Problem statement :: Every line from the one that contains "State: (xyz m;" to the end of the material below should be output exactly, with both ends included and nothing else.

Recorded information ::

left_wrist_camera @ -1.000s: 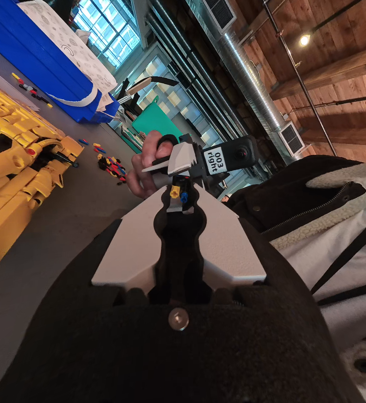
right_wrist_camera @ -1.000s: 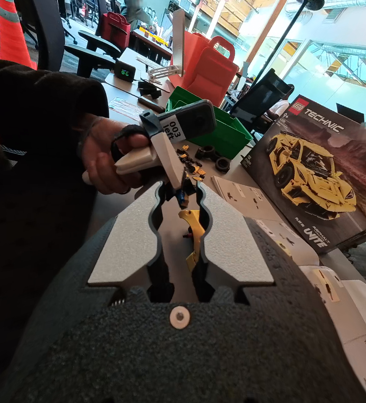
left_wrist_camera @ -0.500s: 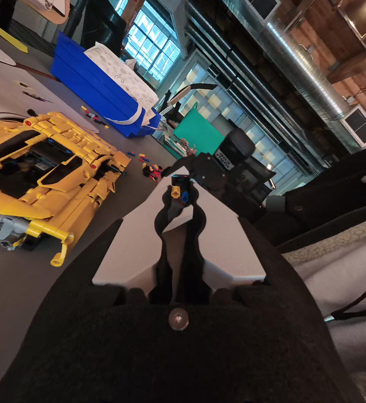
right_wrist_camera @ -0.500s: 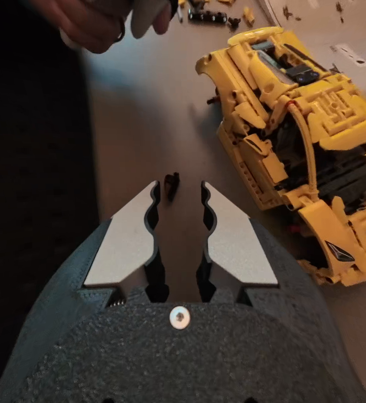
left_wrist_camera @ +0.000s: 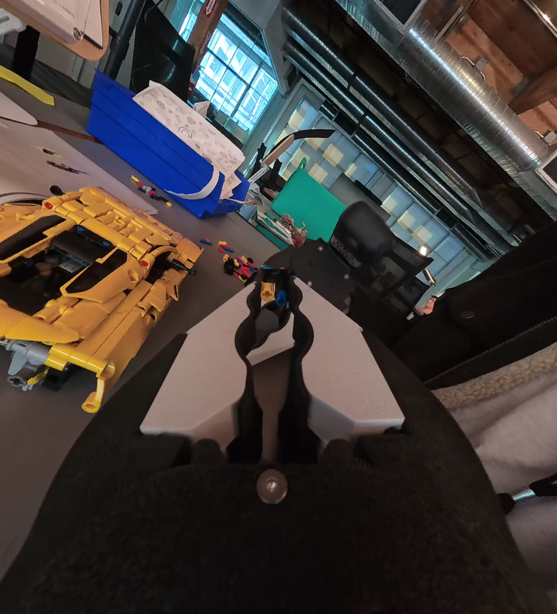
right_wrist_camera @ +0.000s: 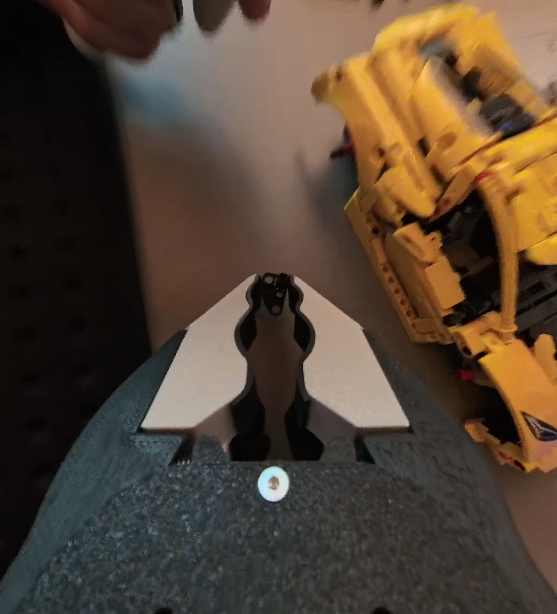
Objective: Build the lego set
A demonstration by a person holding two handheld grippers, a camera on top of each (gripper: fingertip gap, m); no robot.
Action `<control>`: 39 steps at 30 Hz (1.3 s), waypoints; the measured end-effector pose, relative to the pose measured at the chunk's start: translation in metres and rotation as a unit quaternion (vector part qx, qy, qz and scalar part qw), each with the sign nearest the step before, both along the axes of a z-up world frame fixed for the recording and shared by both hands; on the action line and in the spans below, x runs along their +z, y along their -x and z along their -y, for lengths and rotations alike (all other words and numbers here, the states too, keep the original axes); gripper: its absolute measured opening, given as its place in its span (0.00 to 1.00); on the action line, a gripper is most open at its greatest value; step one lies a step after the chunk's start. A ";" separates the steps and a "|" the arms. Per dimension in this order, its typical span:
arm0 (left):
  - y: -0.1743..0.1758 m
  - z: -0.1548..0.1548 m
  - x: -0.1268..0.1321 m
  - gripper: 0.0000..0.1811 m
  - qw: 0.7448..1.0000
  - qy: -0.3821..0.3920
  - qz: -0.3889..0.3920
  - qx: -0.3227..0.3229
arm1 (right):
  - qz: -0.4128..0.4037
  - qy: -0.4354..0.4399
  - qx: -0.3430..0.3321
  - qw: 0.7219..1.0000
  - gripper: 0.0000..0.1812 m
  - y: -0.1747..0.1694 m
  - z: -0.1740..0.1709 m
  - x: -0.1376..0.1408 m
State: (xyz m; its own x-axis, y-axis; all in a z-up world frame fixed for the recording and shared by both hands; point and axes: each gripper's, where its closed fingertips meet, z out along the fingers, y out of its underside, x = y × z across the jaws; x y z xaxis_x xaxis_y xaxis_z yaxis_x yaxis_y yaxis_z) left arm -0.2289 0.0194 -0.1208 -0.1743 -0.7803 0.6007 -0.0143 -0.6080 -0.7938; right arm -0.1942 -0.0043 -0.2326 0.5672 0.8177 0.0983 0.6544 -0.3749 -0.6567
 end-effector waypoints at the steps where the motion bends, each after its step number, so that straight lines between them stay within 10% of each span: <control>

Response area ::
State: (xyz m; its own x-axis, y-axis; all in a z-up world frame fixed for the recording and shared by both hands; point and axes: each gripper's, where its closed fingertips meet, z out along the fingers, y out of its underside, x = y × z across the jaws; x y z xaxis_x xaxis_y xaxis_z yaxis_x yaxis_y yaxis_z) left arm -0.2289 0.0194 -0.1208 -0.1743 -0.7803 0.6007 -0.0143 -0.6080 -0.7938; right arm -0.1942 -0.0043 -0.2326 0.5672 0.8177 0.0983 0.6544 -0.3749 -0.6567
 end-effector waypoints at the steps where the motion bends, each after its step number, so that straight lines between them stay within 10% of each span: <control>

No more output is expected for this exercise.